I run a simple and very small vacuum pump on my 5 axis for routing visors for flight helmets. Depending upon the visor blank itself and how well it seals to the fixture, we generally get about 20-22 in Hg on the gage. This is plenty of pressure b/c you can barely break the seal by pulling the visor off the fixture with your fingers. I have had some come loose during machining, but those were always at the lower end of sealing pressure, say around 14-15 in Hg. I don't know how to calculate it exactly, but I do know what works. I'd say anything around 20 or more should be good to go.

 

 

Jim teh 500 posts!! WOOHOO!!!

[notso]

This is a fairly easy calculation:

the force actually comes from the atmospheric pressure pushing down on the part, not from the vacume pulling (but it really makes no diff in the calculation)

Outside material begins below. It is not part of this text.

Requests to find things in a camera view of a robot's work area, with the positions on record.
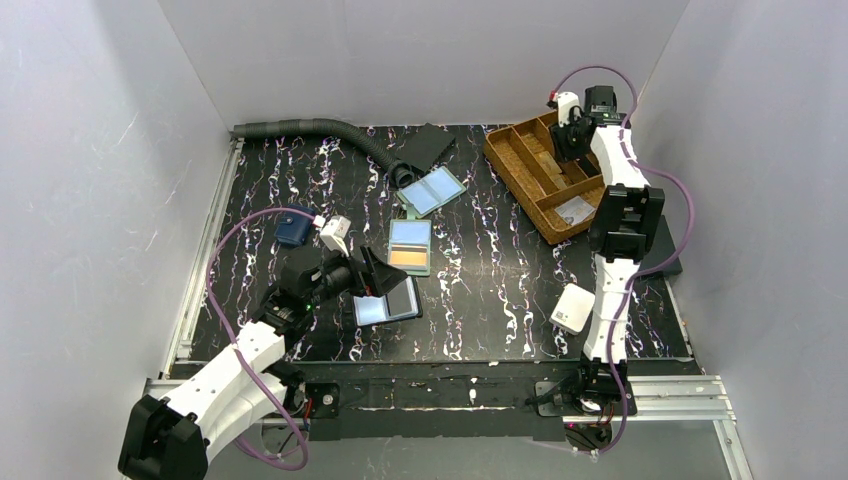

1) convert vacume to pressure (ie in hg to PSI). 1in hg = .491 psi

 

2) determin surface area exposed to vacume in square inches.

 

3) multiply the two together. (basic unit conversion: lb/in^2 * in^2 = lb

 

ex: 15in hg vacume, 100 in^2 surface area

15in hg=30.549 psi

 

30.549 lb/in^2 * 100 in^2 = 3054lbs

 

of course that is the total force that is exerted over the entire plate and if it was perfectly rigid it would take that much force (plus the wieght of the plate) to lift it enough to break the seal. Also, this doesn't tell the force necc to slide the plate around (would need to know the static coeficient of friction between the two materials to calculate that).

[Philcott]

Do most of you guys really calculate this out for your parts, or do you do like our newest senior member, Jim, and just have a feel for what will hold and what won't?

 

Phil

[MetalMarvels]

Quick and dirty area calc here. But I never try to hang onto a part with less than about 20 in Hg. If is less than this, I am looking for a leak somewhere..... I have an inexpensive automotive refrigeration vacuum pump that I use, coupled with an 11-gallon Husky air tank that I use as a vacuum reservoir. I can typically run a couple of hours worth of parts before having to fire up the vacuum pump for a minute or two (fire it up at about 20 in Hg and shut it off at about 22 in Hg).

 

I did figure out pretty quickly that I needed to cut "runners" in the surface of the fixture to better distribute the vacuum to all areas. I usually just use an 1/8 ball emill to make a few shallow cuts over to the vacuum hole from the farther areas of the fixture. A fixture typically only takes 4-5 minutes tops, including index shoulders, etc. for flat parts. A good bit longer for 3D parts - but as long as you don't damage them, they last almost forever (you do have to replace the gasketing every now and then).

[CADin & CAMin]

This simple numbers are 15 lb/in^2 holding force at 30 in of vaccum. If you are getting 15 in of mercury vacuum, you will get about 7.5 lb/ square inch of area you are holding.

 

The gasket you use can help also. If you are pulling 10 square inches, you get 75 lb of clamp down force. Next is the question of how slipery is the surface you are pulling on. We use a seal around a rubber surface that is less likely to slip.